ESCALE
Le bon mot de M. le Président
S´il fallait prendre au mot la déclaration qu´a faite M. le Président en marge du G8 à Sea Island, en Georgie, sur la démocratisation de l´Algérie, la promotion des droits de l´homme, le respect des libertés publiques et l´émancipation de la femme, le journaliste Hafnaoui Ghoul ne devrait pas être en prison. En Egypte, par exemple, le délit de presse a été dépénalisé : on ne jette plus les journalistes en cellule. C´est dépassé. Ça ne se fait plus. Hosni Moubarak, qui a décliné l´invitation de George Bush de se joindre à la messe des sept pays les plus industrialisés, a libéré les journalistes de cette épée de Damoclès qui pesait sur eux - à défaut de libérer la parole, car le système égyptien a aussi ses limites et ses carcans. Du moins, quand M.Moubarak fait quelque chose de positif pour son peuple, il ne va pas le crier sur tous les toits, contrairement à notre raïs. Ce lifting diplomatique qui se fait sous l´argument d´améliorer l´image de marque de l´Algérie à l´étranger peut être perçu comme un simple ravalement de façade lorsque l´un des droits de l´homme les plus fondamentaux est si volontairement foulé aux pieds. Il y a quelque ironie, si cruelle du reste, à décerner le titre de docteur honoris causa à l´un des vétérans de la presse, Jean Daniel, qui est né sur le sol algérien et qui le mérite bien pour ses positions anticoloniales sans ambiguïté, tout en maintenant une chape de plomb sur le travail des journalistes algériens, livrés presque, et c´est le cas de le dire, pieds et poings liés, à la loi féroce des potentats locaux. Existe-t-il deux Algérie, deux collèges, deux poids et deux mesures au fur et à mesure que l´on s´éloigne de la capitale? La première mandature de M.le Président a pourtant été un exemple de respect de la liberté d´expression, jusqu´à ce fameux été 2003 qui a vu le pays basculer dans la suspension des journaux et le harcèlement policier et judiciaire des journalistes. C´est à n´y rien comprendre. Ce n´est pas pour plaire aux étrangers, surtout aux grandes puissances, que la liberté d´expression doit être prônée, respectée, défendue, ni pour frimer ni pour faire chic, mais bien parce que c´est un droit sacré de l´homme qui permet au pays d´avancer dans tous les autres domaines. Libérer la parole c´est libérer l´esprit d´initiative, sachant que la liberté des uns s´arrête là où commence celle des autres.

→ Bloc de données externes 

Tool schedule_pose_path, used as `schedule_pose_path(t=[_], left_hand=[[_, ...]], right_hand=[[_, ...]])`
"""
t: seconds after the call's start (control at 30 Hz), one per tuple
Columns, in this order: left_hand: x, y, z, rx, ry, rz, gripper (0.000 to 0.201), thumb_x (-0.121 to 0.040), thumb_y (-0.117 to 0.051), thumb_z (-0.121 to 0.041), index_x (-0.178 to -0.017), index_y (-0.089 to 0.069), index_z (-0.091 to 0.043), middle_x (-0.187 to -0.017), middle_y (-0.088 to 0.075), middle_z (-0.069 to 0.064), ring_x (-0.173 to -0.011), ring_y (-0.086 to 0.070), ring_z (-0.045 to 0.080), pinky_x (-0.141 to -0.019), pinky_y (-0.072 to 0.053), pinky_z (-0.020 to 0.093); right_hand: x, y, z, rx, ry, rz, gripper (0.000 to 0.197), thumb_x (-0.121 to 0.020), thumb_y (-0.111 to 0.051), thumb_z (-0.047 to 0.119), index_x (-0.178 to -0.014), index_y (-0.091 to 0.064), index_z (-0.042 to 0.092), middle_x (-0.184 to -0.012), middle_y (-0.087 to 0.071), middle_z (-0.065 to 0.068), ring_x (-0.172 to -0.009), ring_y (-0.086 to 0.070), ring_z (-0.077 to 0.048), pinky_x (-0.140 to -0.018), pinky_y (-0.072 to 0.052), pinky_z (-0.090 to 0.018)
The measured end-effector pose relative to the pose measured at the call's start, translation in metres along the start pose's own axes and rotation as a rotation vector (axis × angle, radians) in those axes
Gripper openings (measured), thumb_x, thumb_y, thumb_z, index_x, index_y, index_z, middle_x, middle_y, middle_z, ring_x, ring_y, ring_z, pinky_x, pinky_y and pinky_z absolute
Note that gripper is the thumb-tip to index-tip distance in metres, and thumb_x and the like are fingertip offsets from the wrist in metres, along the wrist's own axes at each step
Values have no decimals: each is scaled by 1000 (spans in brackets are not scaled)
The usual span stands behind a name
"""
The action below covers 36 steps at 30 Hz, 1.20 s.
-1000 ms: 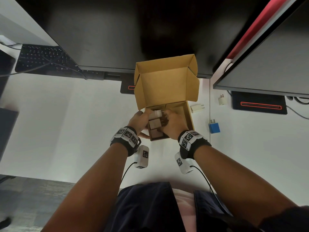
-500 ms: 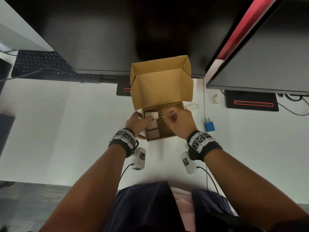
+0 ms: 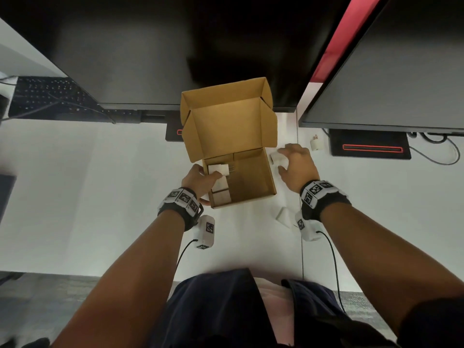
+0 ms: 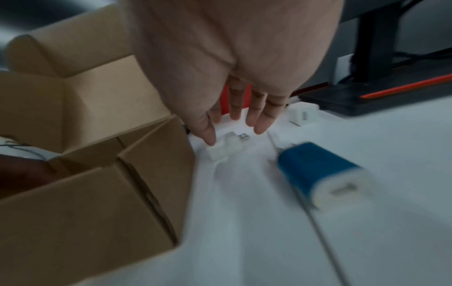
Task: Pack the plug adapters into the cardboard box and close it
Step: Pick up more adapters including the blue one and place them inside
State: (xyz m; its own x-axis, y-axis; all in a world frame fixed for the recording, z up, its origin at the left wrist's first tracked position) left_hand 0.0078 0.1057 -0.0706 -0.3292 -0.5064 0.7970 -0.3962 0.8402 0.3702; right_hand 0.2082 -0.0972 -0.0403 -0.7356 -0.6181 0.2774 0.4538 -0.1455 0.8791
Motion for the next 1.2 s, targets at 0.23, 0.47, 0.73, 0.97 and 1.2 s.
schedule_pose_path(t=[0.23, 0.47, 0.73, 0.97, 1.2], left_hand=[[5, -1, 1, 42, 31, -3, 51, -86, -76, -43, -124, -51, -22, -129, -62, 7, -118, -63, 33, -78, -67, 56], [10, -5, 0, 56, 22, 9, 51, -85, -76, -44, -125, -53, -21, -129, -61, 7, -118, -61, 32, -76, -68, 50], [13, -3, 1, 72, 10, 32, 52, -84, -75, -44, -126, -53, -21, -131, -60, 8, -120, -59, 32, -78, -68, 53], [16, -2, 0, 85, 8, 36, 49, -89, -74, -40, -128, -52, -18, -131, -57, 8, -115, -57, 30, -78, -67, 52], [15, -1, 1, 73, 5, 52, 49, -88, -74, -43, -126, -53, -20, -133, -57, 8, -117, -58, 31, -75, -68, 50]], right_hand=[[5, -10, 13, 230, 13, 48, 32, -84, -60, 5, -115, -59, 16, -109, -57, -11, -101, -58, -33, -74, -53, -40], [35, 9, 3, -343, -116, -208, 37, -85, -71, 26, -113, -48, 20, -91, -64, -5, -76, -62, -21, -64, -48, -24], [51, 10, 66, -341, 146, -126, 22, -86, -69, 27, -98, -50, 27, -85, -58, -3, -73, -58, -18, -70, -56, -33], [27, -32, 83, 88, 151, 53, 17, -97, -57, 31, -100, -65, 17, -121, -57, -10, -89, -65, -30, -80, -57, -41], [18, -47, 93, 160, 132, 113, 20, -97, -59, 25, -107, -68, 10, -121, -58, -13, -96, -66, -33, -82, -57, -43]])
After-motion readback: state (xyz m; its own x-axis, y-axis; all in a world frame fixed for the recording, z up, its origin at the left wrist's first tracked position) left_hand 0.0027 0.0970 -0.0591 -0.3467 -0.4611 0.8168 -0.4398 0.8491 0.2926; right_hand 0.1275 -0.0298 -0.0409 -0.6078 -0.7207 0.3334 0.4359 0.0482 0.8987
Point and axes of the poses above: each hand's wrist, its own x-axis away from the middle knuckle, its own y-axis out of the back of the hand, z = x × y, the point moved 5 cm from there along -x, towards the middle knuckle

C´est vrai que l´environnement immédiat de l´Algérie ne brille pas par un respect immodéré de la liberté d´expression. Le bâillon, les ciseaux, les menottes et la muselière brandis par Anastasie viennent à bout des meilleures volontés. Notre voisin libyen, Maâmar El Kadhafi est passé maître dans l´art de la propagande, mais les volutes de fumée de sa cigarette américaine, qui a été le clou du sommet arabe à Tunis, ne le sauve pas des griffes de la suspicion internationale. Multipliant les faux-pas, le leader libyen ne sort de Charybde que pour tomber en Scylla : l´affaire Lockerbie est à peine close qu´il ouvre un autre front, celui de la tentative d´assassinat sur l´héritier du trône saoudien, le prince Abdellah. Les hostilités entre les deux capitales avaient été ouvertes à Sharm El Cheikh. Le feuilleton n´en est qu´à son deuxième épisode.